Meu texto é sempre um corpo

 

PENUMBRA DA PONTE

Não há tela que o prenda

ou pincel que o retoque

é um rio onde passa uma sede por cima

:sede que afoga, e ninguém atravessa

 

é muito aquém de uma ponte que caia

é para além

é para longe a perder-se de vista

:linha inimaginária

 

é o prenúncio daquela que não se represa

que mora sem muros,

mas tem trepadeiras

:por onde subir para a copa de um sonho

 

o que ninguém vê

é o exílio em seus olhos

não demarca o caminho de volta com pedras

:amnésia de mapas

 

vai ter com uma índia, reaprende a rezar

e resigna os búzios

às vezes reparte poesia entre monges

:mas não se ajoelha

 

um nômade a ama,

com ele copula

e compõem heresias no alto da noite

:arregalam-se estrelas

 

Nas duas orelhas adorna risadas

e sabe ouvi-las até soluçar

estende tapetes à beira de um charco

:convite ao que é bento, batismo de barco

 

dá nome ao rio

nomeia com seiva suas iniciais

e sabe lhe ser sob a lua estuário

:só por isso perene

 

cabeceira do mundo na margem de lá

 

FAGULHA DE ESTRELA
escorre como areia um ciclo
de olhares
sem relevo

úmidos, colhidos do sereno
a quarteirões
de seus quadris

isadora duncan germina

enxames de têmporas sobre seu corpo
bruxuleiam
a um passo de vê-la dançar

 

ALE SAFRA(       ) poeta paulista, nascida em Santa Fé, publicou em revistas eletrônicas e faz parte do e-book Geração em 140 caracteres. Também teve poemas incluídos no livro É que os Hussardos chegam hoje . Seu primeiro livro, Dedos não Brocham, foi publicado em 2012. Escreve constantemente no blog que deu origem ao livro: dedosnaobrocham.blogspot.com

PARÊNTESES

essa poesia no silêncio das mãos

daquilo que toma, do gesto que suplica

e espera

 

sob as unhas um misto de sangue e terra

nos poros saltados dos ossos morros de saudades

e linhas inconstantes

 

há lembranças nessas mãos nos caminhos de nós

e atalhos afirmam: toda linha é uma utopia

 

(na dificuldade não segure nenhuma

esperança)

 

as mãos não mentem

mas apenas no que não dá

 

COISAS DE MENINA ENCERRADA

quando a prisão não é real, ela  é imaginária?

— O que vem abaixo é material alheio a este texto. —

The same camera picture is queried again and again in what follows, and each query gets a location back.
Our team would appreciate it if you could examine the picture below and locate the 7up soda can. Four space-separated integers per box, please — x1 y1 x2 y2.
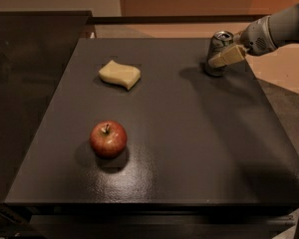
204 31 233 77

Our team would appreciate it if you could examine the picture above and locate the yellow sponge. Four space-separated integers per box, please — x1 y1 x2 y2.
99 60 141 91

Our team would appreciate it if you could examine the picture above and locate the red apple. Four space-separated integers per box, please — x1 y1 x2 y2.
90 120 128 159

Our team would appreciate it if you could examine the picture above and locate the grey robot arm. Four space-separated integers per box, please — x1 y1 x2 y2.
207 4 299 69

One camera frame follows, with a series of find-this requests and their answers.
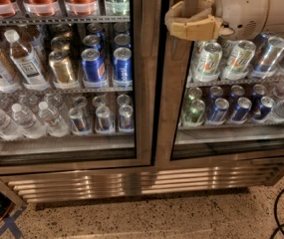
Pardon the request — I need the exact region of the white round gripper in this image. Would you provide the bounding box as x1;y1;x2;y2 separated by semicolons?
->
164;0;284;41

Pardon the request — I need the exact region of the glass fridge door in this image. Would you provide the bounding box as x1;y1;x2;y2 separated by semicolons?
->
156;0;284;168
0;0;161;174

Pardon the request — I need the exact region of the left white 7up can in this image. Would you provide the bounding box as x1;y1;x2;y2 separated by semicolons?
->
194;42;222;83

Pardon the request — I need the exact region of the white 7up can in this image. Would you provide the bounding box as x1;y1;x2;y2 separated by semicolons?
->
222;40;256;80
194;42;222;83

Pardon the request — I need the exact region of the right white 7up can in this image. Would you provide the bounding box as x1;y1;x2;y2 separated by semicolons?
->
222;40;256;80

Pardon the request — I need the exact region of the silver blue can upper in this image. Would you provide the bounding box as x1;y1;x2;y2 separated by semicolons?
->
251;36;284;79

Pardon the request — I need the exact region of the blue can lower middle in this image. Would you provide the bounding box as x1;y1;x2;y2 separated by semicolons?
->
229;97;252;124

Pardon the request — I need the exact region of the blue can lower left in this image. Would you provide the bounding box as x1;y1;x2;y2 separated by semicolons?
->
207;98;229;125

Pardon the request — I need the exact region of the green soda can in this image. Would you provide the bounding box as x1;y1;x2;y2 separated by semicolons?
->
183;99;205;126

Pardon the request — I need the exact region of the front blue pepsi can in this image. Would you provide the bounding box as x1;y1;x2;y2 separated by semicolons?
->
113;47;133;86

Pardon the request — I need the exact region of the blue pepsi can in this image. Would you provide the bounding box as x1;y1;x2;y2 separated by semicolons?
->
113;47;133;86
81;48;108;88

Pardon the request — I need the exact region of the blue can lower right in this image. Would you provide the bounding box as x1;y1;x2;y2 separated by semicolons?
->
250;96;275;122

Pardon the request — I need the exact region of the right small pepsi can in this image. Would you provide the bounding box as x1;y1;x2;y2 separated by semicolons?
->
119;105;134;131

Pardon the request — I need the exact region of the small pepsi can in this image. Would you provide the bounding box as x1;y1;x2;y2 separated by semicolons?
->
96;106;115;133
119;105;134;131
69;108;91;134

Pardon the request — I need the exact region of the middle small pepsi can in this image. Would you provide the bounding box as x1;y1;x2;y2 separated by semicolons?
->
96;106;115;133

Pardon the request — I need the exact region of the gold soda can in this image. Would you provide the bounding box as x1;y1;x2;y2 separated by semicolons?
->
49;51;80;90

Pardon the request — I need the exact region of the left small pepsi can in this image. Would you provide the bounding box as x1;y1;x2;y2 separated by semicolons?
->
69;108;91;134

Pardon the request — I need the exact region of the right water bottle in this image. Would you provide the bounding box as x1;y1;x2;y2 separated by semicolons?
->
38;102;69;137

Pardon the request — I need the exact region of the water bottle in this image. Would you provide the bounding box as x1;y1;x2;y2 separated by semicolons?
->
38;102;69;137
12;104;46;138
0;109;23;140

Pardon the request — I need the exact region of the white cap tea bottle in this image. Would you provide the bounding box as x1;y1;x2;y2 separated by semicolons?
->
4;29;49;91

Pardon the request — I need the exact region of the middle water bottle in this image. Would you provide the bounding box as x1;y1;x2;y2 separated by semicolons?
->
12;104;46;138

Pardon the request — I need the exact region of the left water bottle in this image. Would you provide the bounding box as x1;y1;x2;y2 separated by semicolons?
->
0;109;23;140

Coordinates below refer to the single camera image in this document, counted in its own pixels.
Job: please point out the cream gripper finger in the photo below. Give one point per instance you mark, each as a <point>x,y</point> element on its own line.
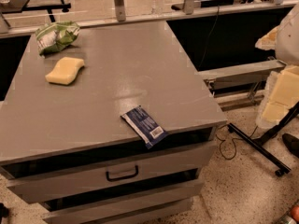
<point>281,93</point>

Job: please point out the blue rxbar blueberry wrapper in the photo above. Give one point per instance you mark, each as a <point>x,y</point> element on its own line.
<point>145,126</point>

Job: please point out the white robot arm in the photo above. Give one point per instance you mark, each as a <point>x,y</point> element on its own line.
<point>284,39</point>

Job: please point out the yellow sponge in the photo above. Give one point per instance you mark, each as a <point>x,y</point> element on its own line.
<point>65,71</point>

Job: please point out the black shoe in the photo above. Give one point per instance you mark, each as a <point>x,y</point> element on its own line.
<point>291,143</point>

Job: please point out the black wheeled stand base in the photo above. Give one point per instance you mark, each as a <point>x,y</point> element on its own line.
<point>259,142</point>

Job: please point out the grey drawer cabinet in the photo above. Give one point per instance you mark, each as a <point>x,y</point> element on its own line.
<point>57,142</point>

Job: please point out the black drawer handle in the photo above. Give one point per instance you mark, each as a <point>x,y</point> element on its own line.
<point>122,175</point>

então somos todos prisioneiros?

 

quis saber mariquinha engaiolada

 

mas da minha língua presa,

da minha falta de entendimento

não voou palavra

 

PERGUNTE AOS PÉS

sapatos covas de paisagens

memória esquecida do pé

pisoteado coração na planta

não pulsa, marcha, sem pele

 

atos bárbaros no rasto

sapato enterra. calo

cegueira do laço

 

cada sapato adorna

a feiura do trajeto

nas rachaduras

parede dos pés

 

do sentir, da razão

ninguém perguntou aos pés:

onde está sua vontade?

em silêncio, lateja

deformidades do hábito

 

na caixa dos sapatos

um rascunho da mesma história

subserviente

 

areias repelem sapatos

alinhamento raro

mente, coração

e passo

 

MAIORIA DA MINORIA

sou mulher, negra, gay, árabe, ateia

tenho meu rosto desfigurado por ácido,
o corpo escondido por um manto negro
ou exposto como arranjo de mercadoria
sou pobre, deficiente, ignorada. escondida
meus olhos estão roxos e meus lábios cortados
vagina desrespeitada pelo absurdo
sou bela, rica, asiática, e mantida como escrava
atendo todos os rótulos: vadia, mãe, amante
louca, piranha, santa, vaca, puta, fofa e tô na rua
mesmo morta pela misoginia, pelo machismo e homofobia
pelos abortos clandestinos, em campos de refugiados
mesmo mosta por nascer menina, lána china
vivo na boca das meninas. todo suor do massacrante trabalho doméstico
é da minha testa que desce quando sou roubadas de mim
meu útero saqueado para gerar soldados e consumistas
meu corpo roubado por ser escrava sexual, rural e emocional
oito do três não é meu dia. piso em todas as rosas
ignoro todo parabéns. hoje é um dia triste
um trinta e oito apontado para meus olhos
esse dia estúpido não deve ter ares de festa
toda homenagem, presentes, abraços, é um ato violento
que banaliza todo sofrimento, discurso e movimento
ouça as mortas, sinta suas dores, elas são de todas nós
falem de mim, destas marcas aqui. deste roubo. deste assassinato
desta desunião criada entre eu e minhas iguais. destes deuses patriarcais
não sou vítima, sou roubada em todos os meus direitos de existir
mas sou mulher e tô na luta e sou todas as mulheres do mundo

agora, passado e futuro

 

PRISCILA MERIZZIO (1985) poeta paranaense, é formada em comunicação social, trabalhou como redatora em agências de propaganda e em jornalismo. Colabora com a Germina, Zunái, Eutomia, Mallarmagens, Jornal RelevO, Escritoras Suicidas e PoesiAudível. Publicou recentemente seu primeiro livro: Mínimoabismo, pela Patuá.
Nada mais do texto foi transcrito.